Researchers hope that their research will provide doctors with information when they encounter pregnant women. The researchers suggest that, while discussing risks and benefits are important, the decision about whether to continue or stop medication should be made in light of the severity of each woman's ADHD symptoms and her requirements.
The authors warn that, although stopping the medication is an option to consider, it is not advised due to the high rate depression and mental health issues for women who are pregnant or who have recently given birth. Further, the research suggests that women who choose to stop taking their medication are more likely to have difficulties adapting to life without them after the baby's arrival.
Nursing
It can be overwhelming to become a mother. Women who suffer from ADHD who have to deal with their symptoms while attending doctor appointments, getting ready for the arrival of their child and adapting to new routines in the home may face a lot of challenges. Therefore, many women decide to continue taking their ADHD medications throughout pregnancy.
The risk to breastfeeding infant is not too high since the majority of stimulant medications passes through breast milk at a low level. However, the rate of exposure to medication by the newborn may differ based on the dosage, frequency it is administered, and the time of day it is administered. Additionally, different medications enter the body of the baby differently through the gastrointestinal tract as well as breast milk, and the effect of this on a newborn infant is not fully understood.

Some doctors may decide to stop stimulant medication during a woman’s pregnancy due to the lack of research. It is a difficult decision for the woman who must weigh the benefits of taking her medication as well as the risks to the fetus. As long as more information is available, doctors can inquire about pregnant patients whether they have any background of ADHD or if they are planning to take medication during the perinatal phase.
Numerous studies have demonstrated that women can continue to take their ADHD medication without risk during pregnancy and breast-feeding. As a result, more and more patients choose to do so, and in consultation with their doctor they have discovered that the benefits of keeping their current medication exceed any risk.

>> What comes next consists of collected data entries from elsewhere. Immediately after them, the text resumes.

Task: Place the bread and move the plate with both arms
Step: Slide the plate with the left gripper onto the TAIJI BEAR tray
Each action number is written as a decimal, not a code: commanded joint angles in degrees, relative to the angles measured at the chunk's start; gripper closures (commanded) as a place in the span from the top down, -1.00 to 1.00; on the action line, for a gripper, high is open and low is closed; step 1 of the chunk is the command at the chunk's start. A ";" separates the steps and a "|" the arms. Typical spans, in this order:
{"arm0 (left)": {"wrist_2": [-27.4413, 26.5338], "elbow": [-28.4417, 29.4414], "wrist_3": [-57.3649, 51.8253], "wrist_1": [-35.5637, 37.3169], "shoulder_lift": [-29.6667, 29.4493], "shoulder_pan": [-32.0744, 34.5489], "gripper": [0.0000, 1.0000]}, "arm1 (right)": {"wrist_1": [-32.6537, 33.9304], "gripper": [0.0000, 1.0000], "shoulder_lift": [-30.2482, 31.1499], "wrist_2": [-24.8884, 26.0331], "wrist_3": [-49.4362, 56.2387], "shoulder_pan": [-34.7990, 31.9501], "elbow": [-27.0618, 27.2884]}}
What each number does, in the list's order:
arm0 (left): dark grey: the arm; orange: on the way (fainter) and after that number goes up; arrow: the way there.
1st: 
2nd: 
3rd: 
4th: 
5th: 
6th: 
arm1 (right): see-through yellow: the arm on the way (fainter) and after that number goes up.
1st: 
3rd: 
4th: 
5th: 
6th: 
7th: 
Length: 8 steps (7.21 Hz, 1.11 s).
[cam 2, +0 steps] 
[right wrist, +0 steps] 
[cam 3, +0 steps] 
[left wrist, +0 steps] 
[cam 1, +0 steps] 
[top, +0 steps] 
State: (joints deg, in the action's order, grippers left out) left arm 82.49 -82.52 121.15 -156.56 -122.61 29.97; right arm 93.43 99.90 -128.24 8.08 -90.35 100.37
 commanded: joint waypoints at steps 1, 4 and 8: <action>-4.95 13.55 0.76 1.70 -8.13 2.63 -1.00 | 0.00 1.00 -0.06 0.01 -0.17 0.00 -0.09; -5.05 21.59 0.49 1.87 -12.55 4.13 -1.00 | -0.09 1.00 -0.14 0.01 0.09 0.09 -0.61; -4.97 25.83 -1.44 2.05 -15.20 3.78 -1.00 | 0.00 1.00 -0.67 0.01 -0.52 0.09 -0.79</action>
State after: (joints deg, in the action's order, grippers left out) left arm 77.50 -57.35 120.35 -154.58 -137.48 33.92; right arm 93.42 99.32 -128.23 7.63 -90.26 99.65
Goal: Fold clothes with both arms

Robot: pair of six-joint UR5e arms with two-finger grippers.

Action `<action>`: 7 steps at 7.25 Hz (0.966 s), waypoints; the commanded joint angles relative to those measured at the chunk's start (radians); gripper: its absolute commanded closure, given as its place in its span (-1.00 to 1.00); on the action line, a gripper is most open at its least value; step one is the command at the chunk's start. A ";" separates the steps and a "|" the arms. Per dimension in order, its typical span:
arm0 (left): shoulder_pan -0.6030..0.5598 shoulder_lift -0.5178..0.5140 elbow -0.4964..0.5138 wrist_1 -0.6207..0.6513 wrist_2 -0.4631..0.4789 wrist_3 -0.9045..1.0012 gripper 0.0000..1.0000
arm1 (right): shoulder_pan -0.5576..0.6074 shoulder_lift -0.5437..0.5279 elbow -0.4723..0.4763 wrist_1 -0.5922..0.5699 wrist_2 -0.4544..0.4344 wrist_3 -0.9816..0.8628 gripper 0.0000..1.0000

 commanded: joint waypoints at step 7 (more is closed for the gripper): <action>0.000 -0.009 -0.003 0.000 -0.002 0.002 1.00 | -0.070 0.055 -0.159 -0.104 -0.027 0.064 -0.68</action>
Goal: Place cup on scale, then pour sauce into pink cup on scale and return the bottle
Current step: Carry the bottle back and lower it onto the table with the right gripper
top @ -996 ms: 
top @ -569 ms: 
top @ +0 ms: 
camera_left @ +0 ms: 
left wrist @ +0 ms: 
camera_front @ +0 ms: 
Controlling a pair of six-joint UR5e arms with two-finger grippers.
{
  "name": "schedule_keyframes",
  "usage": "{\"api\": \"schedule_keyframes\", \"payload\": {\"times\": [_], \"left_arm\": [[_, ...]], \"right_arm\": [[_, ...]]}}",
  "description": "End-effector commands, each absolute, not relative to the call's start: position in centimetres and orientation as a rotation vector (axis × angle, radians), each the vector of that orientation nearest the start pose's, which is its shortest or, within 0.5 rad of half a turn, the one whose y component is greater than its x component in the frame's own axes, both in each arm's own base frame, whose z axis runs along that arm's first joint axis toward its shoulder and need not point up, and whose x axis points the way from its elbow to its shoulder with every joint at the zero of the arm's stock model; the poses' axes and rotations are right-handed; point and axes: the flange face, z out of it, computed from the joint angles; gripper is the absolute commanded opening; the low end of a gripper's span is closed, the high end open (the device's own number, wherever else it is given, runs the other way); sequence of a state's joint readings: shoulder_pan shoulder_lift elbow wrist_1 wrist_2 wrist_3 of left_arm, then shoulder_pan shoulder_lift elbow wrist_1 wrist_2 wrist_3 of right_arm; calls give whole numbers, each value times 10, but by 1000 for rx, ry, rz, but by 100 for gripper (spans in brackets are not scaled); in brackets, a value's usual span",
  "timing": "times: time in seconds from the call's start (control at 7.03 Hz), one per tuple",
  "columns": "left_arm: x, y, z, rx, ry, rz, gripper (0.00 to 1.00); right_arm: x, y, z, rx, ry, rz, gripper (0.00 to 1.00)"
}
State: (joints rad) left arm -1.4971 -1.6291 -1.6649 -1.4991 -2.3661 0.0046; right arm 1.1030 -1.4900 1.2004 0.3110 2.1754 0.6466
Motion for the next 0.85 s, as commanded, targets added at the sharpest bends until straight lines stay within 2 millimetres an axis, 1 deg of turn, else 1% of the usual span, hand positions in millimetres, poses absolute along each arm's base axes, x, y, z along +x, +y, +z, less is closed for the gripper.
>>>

Women with ADHD who plan to breastfeed should seek advice from a specialist psychiatrist prior to becoming pregnant. They should discuss their medication with their prescriber and discuss the pros and cons of continuing treatment. This includes non-pharmacological strategies. Psychoeducation is also needed to help pregnant women with ADHD be aware of the symptoms and underlying disorder. They should also learn about treatment options and reinforce strategies for coping. This should be a multidisciplinary approach with the GPs, obstetricians and psychiatry. The pregnancy counselling should consist of the discussion of a plan for management for both mother and child, and monitoring for signs of deterioration, and, if necessary, adjustments to the medication regimen.